-- INSTRUCTIONS TO FOLLOW --
Search the material below for the word "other". Copy every line that has it.

-- GIVEN INFORMATION --

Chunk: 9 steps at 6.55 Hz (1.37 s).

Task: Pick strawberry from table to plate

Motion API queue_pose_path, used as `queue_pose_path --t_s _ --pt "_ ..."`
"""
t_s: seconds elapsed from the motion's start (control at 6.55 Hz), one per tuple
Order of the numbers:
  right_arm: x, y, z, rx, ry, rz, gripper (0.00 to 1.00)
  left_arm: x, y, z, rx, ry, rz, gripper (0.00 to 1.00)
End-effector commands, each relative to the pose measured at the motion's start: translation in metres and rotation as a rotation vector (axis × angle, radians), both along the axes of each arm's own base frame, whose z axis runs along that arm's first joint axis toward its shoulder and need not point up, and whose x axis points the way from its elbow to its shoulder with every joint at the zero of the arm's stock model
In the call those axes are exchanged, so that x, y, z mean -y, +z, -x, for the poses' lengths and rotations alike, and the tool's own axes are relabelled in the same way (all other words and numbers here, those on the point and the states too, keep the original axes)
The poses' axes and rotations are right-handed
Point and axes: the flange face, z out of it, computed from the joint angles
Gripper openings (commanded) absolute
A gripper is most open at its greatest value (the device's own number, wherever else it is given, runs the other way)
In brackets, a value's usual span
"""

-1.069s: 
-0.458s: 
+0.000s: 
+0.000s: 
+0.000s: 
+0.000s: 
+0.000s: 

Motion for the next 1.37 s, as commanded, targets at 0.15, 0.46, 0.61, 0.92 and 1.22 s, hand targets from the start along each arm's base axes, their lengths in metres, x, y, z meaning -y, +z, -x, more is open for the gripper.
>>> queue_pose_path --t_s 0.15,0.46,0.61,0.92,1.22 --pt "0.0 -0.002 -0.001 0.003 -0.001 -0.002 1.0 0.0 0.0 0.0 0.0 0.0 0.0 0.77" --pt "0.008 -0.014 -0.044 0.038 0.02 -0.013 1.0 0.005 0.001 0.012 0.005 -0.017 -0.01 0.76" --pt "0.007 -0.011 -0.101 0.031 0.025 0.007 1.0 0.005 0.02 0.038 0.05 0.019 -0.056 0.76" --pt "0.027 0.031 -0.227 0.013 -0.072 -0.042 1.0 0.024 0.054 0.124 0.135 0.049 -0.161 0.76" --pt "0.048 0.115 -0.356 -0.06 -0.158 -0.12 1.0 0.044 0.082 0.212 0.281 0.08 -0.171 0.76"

-- ANSWER TO THIS EXERCISE --
In the call those axes are exchanged, so that x, y, z mean -y, +z, -x, for the poses' lengths and rotations alike, and the tool's own axes are relabelled in the same way (all other words and numbers here, those on the point and the states too, keep the original axes)
A gripper is most open at its greatest value (the device's own number, wherever else it is given, runs the other way)

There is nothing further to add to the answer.